_What you need to do_
Quote, with no changes, the lines that run from the top of the material to the line with "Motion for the", both included.

── Source material

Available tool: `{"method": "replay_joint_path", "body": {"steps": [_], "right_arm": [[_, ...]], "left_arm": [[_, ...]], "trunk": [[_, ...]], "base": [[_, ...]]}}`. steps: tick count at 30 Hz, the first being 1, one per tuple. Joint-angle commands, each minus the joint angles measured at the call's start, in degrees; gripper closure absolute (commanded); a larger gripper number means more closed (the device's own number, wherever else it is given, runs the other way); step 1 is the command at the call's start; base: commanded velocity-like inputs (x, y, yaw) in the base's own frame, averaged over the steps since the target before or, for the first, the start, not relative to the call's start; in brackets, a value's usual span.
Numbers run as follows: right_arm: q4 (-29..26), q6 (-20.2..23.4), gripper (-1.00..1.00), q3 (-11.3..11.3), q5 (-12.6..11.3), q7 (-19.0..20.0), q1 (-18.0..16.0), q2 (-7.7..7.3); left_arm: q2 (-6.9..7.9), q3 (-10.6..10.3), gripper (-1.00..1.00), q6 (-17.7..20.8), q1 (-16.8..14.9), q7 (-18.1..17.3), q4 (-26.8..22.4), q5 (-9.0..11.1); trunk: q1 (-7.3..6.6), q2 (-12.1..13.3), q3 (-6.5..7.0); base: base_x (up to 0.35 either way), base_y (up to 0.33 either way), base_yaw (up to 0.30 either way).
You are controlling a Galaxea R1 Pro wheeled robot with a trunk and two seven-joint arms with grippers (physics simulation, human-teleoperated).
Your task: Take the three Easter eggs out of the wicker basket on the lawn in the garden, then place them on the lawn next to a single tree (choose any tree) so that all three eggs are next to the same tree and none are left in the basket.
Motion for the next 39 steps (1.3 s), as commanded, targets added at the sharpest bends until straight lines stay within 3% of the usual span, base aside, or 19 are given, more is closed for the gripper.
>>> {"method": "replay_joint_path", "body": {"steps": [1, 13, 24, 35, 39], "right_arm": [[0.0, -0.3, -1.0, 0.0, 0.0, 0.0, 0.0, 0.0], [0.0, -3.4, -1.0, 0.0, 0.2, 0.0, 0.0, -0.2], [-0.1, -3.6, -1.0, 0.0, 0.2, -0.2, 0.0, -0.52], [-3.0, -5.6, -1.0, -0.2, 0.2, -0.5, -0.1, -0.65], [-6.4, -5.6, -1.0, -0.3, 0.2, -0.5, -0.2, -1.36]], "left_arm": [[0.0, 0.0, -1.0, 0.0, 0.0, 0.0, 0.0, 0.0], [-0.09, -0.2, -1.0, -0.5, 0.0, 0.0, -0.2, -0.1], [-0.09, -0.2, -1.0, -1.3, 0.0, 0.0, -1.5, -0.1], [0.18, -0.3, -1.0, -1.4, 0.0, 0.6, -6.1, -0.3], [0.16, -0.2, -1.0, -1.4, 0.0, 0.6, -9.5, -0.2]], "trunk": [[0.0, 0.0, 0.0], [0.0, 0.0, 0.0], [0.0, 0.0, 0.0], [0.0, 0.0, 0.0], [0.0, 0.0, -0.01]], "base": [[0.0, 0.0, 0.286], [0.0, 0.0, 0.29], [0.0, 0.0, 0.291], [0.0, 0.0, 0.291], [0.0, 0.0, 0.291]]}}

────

_Task result_
Available tool: `{"method": "replay_joint_path", "body": {"steps": [_], "right_arm": [[_, ...]], "left_arm": [[_, ...]], "trunk": [[_, ...]], "base": [[_, ...]]}}`. steps: tick count at 30 Hz, the first being 1, one per tuple. Joint-angle commands, each minus the joint angles measured at the call's start, in degrees; gripper closure absolute (commanded); a larger gripper number means more closed (the device's own number, wherever else it is given, runs the other way); step 1 is the command at the call's start; base: commanded velocity-like inputs (x, y, yaw) in the base's own frame, averaged over the steps since the target before or, for the first, the start, not relative to the call's start; in brackets, a value's usual span.
Numbers run as follows: right_arm: q4 (-29..26), q6 (-20.2..23.4), gripper (-1.00..1.00), q3 (-11.3..11.3), q5 (-12.6..11.3), q7 (-19.0..20.0), q1 (-18.0..16.0), q2 (-7.7..7.3); left_arm: q2 (-6.9..7.9), q3 (-10.6..10.3), gripper (-1.00..1.00), q6 (-17.7..20.8), q1 (-16.8..14.9), q7 (-18.1..17.3), q4 (-26.8..22.4), q5 (-9.0..11.1); trunk: q1 (-7.3..6.6), q2 (-12.1..13.3), q3 (-6.5..7.0); base: base_x (up to 0.35 either way), base_y (up to 0.33 either way), base_yaw (up to 0.30 either way).
You are controlling a Galaxea R1 Pro wheeled robot with a trunk and two seven-joint arms with grippers (physics simulation, human-teleoperated).
Your task: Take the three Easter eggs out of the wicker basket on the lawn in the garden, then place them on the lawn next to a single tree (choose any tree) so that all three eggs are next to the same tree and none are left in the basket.
Motion for the next 39 steps (1.3 s), as commanded, targets added at the sharpest bends until straight lines stay within 3% of the usual span, base aside, or 19 are given, more is closed for the gripper.

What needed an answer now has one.